#### EXERCISE DETAILS
Everything before the line containing "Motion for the" is to be left out; repeat that line and all lines after it exactly, to the end of the data.

━━━━━ MATERIAL PROVIDED ━━━━━

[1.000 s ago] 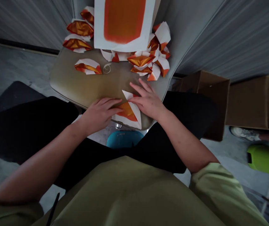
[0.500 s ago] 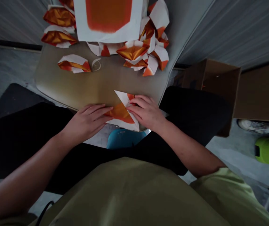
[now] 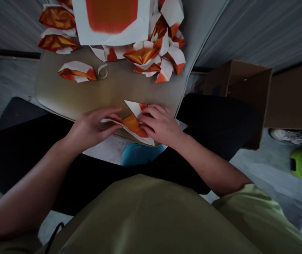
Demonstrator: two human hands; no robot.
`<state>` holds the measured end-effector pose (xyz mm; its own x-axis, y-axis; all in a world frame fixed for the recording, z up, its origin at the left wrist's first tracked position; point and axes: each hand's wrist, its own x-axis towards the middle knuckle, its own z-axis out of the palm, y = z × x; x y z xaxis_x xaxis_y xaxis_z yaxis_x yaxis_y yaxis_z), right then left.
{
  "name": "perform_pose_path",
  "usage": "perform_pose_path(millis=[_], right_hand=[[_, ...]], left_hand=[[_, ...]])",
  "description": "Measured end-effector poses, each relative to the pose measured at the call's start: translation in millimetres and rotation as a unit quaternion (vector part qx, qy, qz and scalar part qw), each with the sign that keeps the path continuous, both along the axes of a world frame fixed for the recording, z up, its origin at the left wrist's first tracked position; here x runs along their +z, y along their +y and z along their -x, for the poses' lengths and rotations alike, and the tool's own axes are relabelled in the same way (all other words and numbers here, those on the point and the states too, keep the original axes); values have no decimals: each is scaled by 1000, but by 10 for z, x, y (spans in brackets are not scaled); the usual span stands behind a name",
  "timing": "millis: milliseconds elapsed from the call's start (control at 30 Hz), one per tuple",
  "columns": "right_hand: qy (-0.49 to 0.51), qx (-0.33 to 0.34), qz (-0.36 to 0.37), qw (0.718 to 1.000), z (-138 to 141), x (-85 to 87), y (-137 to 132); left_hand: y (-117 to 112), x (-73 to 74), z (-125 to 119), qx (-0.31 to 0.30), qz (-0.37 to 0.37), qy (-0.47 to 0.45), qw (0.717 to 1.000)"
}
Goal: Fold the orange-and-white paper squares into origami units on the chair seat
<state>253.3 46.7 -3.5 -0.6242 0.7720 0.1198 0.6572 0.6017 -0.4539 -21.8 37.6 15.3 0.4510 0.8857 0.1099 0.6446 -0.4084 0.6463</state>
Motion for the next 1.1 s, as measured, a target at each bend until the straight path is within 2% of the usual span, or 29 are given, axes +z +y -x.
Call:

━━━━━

#### EXERCISE RESULT
Motion for the next 1.1 s, as measured, a target at each bend until the straight path is within 2% of the usual span, or 29 are given, axes +z +y -x.
Call:

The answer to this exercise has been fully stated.